Opinion Marijuana thérapeutique

L’écran de fumée du Collège des médecins

Dans sa déclaration du 1er avril sur l’usage de la marijuana à des fins thérapeutiques, le Collège des médecins du Québec (CMQ) tient à diffuser de la désinformation patente, dont le seul but est de dissuader les médecins de prescrire le cannabis à des patients qui pourraient pourtant en bénéficier.

En tant que médecin affecté aux soins palliatifs, je suis spécialisée dans le soulagement des symptômes chez les patients qui vivent des cancers incurables ; à ce titre, j’ai souvent prescrit du cannabis avec de très bons résultats.

Dans certains cas, le traitement aura permis à mes patients de prendre moins d’opiacés, diminuant ainsi les effets secondaires, potentiellement sérieux, des narcotiques. En plus de calmer la douleur, la marijuana à usage médical a contribué à atténuer d’autres symptômes inquiétants, notamment l’anxiété, l’insomnie, la nausée et la perte d’appétit.

Permettez-moi de reprendre ici quelques objections soulevées par le Dr Yves Robert, du CMQ : 

« L’USAGE DU CANNABIS N’EST
PAS UN TRAITEMENT RECONNU. »

Peut-être n’est-il pas « officiellement » reconnu, mais affirmer qu’il n’existe pas de preuves quant à sa valeur thérapeutique revient à ignorer des milliers d’études publiées au cours des dernières décennies, qui constituent aujourd’hui un corpus tout à fait respectable, attestant d’usages thérapeutiques fort prometteurs et mettant en évidence le profil de sécurité élevé et la très faible toxicité du cannabis.

« IL N’Y A PAS D’INDICATIONS PRÉCISES POUR LE CANNABIS THÉRAPEUTIQUE. »

Faux. Les écrits médicaux (et l’expérience des patients) confirment toute une gamme d’indications pour une grande variété de maux : la spasticité dans la sclérose en plaques, la réduction des convulsions épileptiques, la réduction des douleurs dans un large éventail d’affections, le traitement de la nausée et des vomissements induits par la chimiothérapie, la réduction de l’anxiété chronique et la gestion du syndrome de stress post-traumatique, pour n’en nommer que quelques-uns.

« LE CANNABIS PRESCRIT
À DES FINS MÉDICALES
PROVOQUE LA DÉPENDANCE. »

C’est là une déclaration exagérée et trompeuse. Comme l’indiquait un rapport publié en 1999 par l’Institut de médecine, environ 9 % des consommateurs de cannabis sont susceptibles de développer une dépendance. Comparons ce facteur à celui de diverses toxicomanies, comme la dépendance à la nicotine (32 %), à l’héroïne (23 %), à la cocaïne (17 %) et à l’alcool (15 %). En réalité, la vaste majorité des patients peuvent cesser de prendre leur cannabis sans aucune séquelle autre que le retour des symptômes pour lesquels ils étaient traités.

« LES EFFETS SECONDAIRES
DE LA FUMÉE (DE LA MARIJUANA) DEMEURENT, TOUT COMME
CEUX DE LA NICOTINE
ET DES CIGARETTES. »

Une fois de plus, le CMQ n’a pas fait ses devoirs. Les patients n’ont pas besoin de fumer leur cannabis. D’autres modes d’administration existent, comme la vaporisation, ou encore l’ingestion des extraits de cannabis sous forme d’huiles, de teintures ou d’aliments.

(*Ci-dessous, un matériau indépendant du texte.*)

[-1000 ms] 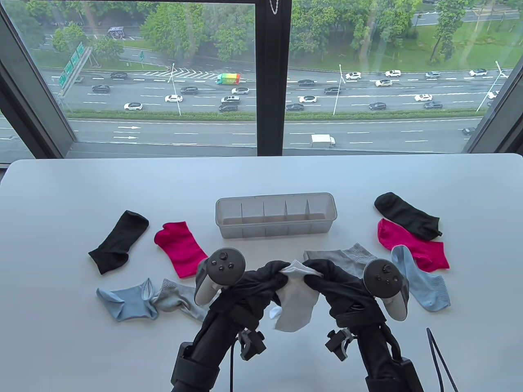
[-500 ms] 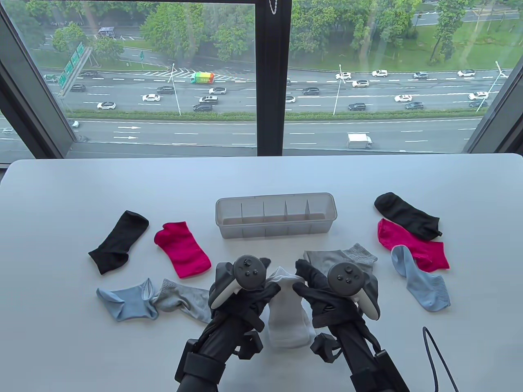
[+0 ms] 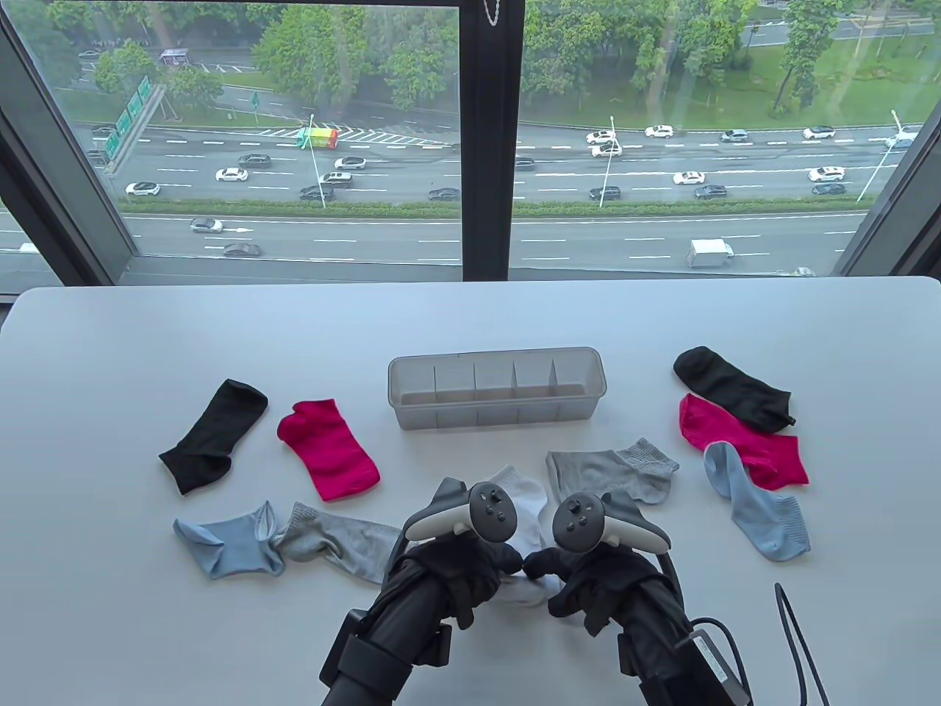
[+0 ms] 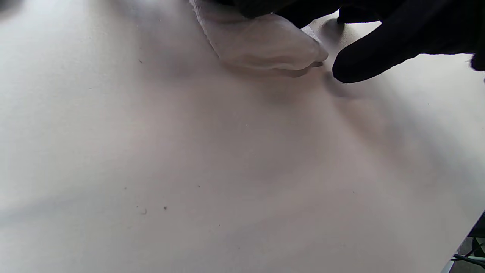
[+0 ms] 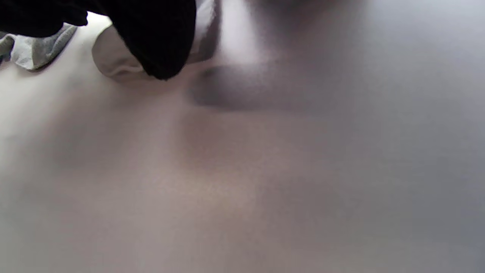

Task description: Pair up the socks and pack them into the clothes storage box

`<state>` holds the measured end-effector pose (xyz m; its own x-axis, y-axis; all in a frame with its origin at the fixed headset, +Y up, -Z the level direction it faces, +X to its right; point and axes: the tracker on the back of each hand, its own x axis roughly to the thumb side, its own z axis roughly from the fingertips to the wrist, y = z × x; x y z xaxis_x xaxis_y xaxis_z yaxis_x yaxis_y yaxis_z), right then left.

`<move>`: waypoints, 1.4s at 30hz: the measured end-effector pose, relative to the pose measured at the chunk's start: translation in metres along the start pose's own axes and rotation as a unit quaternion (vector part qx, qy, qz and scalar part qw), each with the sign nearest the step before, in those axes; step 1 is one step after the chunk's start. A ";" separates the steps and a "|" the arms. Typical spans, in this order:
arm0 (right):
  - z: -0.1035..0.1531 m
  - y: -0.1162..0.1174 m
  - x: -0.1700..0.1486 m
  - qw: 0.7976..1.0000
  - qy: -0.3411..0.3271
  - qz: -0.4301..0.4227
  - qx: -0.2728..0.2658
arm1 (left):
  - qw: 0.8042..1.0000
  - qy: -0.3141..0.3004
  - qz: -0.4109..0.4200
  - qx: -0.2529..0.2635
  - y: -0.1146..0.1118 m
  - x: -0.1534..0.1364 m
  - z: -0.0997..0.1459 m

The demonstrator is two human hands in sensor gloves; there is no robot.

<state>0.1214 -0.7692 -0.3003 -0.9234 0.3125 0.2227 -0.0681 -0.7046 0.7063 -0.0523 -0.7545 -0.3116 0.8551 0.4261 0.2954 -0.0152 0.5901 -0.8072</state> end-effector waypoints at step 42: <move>-0.008 0.003 -0.013 0.972 -0.031 -0.222 -0.074 | 0.989 -0.003 0.039 0.141 -0.001 -0.010 -0.002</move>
<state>0.1302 -0.7802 -0.3068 -0.7666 0.6410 -0.0382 -0.5122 -0.5745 0.6384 -0.0599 -0.7607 -0.3143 0.8419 0.4826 0.2415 -0.2267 0.7224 -0.6533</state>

« PLUSIEURS INTERROGATIONS SUBSISTENT, NOTAMMENT
À QUANT À L’INNOCUITÉ. »

Les textes scientifiques et médicaux montrent que, à de rares exceptions près, le cannabis est une substance très sûre ayant une toxicité remarquablement faible — bien plus sûre, en fait, que l’aspirine ou les anti-inflammatoires. Hormis pour les patients qui présentent des antécédents de schizophrénie ou de cardiopathie instable, le cannabis peut être prescrit en toute sécurité.

***

Je suis profondément attristée et frustrée de voir que le CMQ s’obstine à mettre en place des obstacles à un traitement médical sûr, efficace et assez peu coûteux, malgré les directives de Santé Canada visant à faciliter aux Canadiens l’accès au cannabis à des fins thérapeutiques. Au moment où l’on s’apprête à mettre en place le Règlement sur la marihuana à des fins médicales, publié par Santé Canada, le CMQ adopte une position fumeuse, position qui semble mal informée et rétrograde. Et, qui ressemble un peu à un écran de fumée.